To run the example code:

  1. Configure your GN build as follows:

    fx set core.x64 --with //examples/fidl/rust/request_pipelining/client --with //examples/fidl/rust/request_pipelining/server --with //examples/fidl/test:echo-launcher
    
  2. Run the example:

    fx shell run fuchsia-pkg://fuchsia.com/echo-launcher#meta/launcher.cmx fuchsia-pkg://fuchsia.com/echo-launcher-rust-client#meta/echo-client.cmx fuchsia-pkg://fuchsia.com/echo-launcher-rust-server#meta/echo-server.cmx fuchsia.examples.EchoLauncher
    

You should see the following print output in the QEMU console (or using fx log):

[115871.934] 535502:535504> Running echo launcher server
[115871.940] 535502:535504> Got non pipelined request
[115871.942] 535502:535504> Got pipelined request
[115871.942] 535502:535504> Got echo request for prefix pipelined:
[115871.942] 535502:535504> Got echo request for prefix not pipelined:
[115871.943] 535282:535284> Got echo response pipelined: : hello
[115871.943] 535282:535284> Got echo response not pipelined: : hello`

Based on the print order, you can see that the pipelined case is faster.

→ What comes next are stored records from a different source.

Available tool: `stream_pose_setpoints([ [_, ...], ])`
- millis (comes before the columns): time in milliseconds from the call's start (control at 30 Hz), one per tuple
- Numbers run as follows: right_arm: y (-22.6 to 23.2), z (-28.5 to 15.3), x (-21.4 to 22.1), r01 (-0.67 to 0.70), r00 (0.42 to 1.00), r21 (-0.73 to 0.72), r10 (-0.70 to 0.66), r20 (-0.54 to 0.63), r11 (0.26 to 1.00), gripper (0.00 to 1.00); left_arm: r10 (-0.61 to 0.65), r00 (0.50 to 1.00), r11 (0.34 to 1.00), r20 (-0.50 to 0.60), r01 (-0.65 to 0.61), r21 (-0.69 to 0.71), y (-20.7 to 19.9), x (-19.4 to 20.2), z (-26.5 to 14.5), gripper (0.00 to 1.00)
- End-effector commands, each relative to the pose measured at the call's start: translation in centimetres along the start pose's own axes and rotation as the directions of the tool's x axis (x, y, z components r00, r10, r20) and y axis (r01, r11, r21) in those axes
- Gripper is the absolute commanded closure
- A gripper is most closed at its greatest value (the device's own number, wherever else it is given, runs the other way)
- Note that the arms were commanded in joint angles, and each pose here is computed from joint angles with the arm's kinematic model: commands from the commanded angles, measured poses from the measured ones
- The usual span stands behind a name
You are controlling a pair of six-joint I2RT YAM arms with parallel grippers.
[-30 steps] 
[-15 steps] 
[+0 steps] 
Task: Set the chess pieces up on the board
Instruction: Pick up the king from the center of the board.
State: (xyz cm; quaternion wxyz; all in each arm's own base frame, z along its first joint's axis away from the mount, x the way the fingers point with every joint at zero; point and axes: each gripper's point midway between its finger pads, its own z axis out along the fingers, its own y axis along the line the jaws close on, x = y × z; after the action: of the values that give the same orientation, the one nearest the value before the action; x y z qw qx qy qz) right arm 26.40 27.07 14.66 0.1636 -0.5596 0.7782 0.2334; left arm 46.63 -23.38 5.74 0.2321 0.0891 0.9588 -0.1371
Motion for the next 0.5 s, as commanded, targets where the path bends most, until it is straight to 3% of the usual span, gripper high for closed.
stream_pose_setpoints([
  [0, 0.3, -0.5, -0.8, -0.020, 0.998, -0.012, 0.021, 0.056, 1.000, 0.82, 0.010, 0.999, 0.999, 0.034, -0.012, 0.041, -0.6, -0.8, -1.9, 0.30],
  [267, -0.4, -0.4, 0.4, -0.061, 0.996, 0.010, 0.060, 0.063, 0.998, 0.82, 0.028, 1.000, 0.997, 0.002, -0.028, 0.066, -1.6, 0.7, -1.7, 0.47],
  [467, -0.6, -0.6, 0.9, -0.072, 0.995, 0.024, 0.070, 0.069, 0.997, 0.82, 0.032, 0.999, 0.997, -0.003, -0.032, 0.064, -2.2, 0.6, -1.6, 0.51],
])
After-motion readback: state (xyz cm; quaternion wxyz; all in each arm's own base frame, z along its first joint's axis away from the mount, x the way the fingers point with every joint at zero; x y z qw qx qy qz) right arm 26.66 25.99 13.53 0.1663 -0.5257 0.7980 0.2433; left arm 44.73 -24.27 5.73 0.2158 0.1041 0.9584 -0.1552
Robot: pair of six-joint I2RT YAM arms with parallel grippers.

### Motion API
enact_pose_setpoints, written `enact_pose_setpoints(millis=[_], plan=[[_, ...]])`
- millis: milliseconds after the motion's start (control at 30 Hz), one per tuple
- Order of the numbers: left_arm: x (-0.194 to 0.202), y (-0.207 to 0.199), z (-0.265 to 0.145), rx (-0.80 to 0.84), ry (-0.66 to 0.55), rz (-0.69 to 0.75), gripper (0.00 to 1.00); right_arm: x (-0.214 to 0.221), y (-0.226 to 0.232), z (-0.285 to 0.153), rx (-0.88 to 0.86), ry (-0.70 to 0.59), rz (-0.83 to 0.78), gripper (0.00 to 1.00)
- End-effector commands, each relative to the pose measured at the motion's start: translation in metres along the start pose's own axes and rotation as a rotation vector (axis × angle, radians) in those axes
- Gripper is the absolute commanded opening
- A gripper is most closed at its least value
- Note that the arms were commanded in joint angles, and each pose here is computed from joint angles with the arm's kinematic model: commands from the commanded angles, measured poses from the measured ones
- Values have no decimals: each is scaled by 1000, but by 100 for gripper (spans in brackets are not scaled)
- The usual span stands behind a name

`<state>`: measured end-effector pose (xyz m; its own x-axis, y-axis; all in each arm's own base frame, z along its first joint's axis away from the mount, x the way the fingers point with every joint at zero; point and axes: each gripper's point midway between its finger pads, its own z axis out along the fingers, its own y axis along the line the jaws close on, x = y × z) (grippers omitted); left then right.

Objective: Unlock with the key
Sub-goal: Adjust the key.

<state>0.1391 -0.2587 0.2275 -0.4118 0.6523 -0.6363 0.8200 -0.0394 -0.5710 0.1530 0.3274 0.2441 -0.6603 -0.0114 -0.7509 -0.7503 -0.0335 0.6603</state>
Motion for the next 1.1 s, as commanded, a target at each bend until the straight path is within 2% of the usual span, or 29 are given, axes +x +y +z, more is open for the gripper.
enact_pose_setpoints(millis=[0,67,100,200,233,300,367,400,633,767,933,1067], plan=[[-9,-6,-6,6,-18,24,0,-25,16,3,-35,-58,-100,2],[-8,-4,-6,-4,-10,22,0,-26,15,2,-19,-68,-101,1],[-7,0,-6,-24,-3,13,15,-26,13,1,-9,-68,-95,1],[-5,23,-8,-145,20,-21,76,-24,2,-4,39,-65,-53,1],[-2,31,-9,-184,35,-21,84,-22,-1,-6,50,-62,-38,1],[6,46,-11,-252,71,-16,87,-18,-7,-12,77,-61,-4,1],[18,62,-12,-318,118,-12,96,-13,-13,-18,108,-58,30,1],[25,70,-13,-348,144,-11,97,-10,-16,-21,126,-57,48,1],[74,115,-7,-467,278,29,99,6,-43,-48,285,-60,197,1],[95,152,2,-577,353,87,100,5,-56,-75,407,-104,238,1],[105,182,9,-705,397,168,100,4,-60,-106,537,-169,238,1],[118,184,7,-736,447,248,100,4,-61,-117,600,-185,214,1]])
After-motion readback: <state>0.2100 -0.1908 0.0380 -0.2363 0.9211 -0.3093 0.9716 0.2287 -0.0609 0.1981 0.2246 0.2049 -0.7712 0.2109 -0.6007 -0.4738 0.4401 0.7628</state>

The echo response for the pipelined case arrives first, even though the non pipelined request is sent first, since request pipelining saves a roundtrip between the client and server. Request pipelining also simplifies the code.

For further reading about protocol request pipelining, including how to handle protocol requests that may fail, see the FIDL API rubric.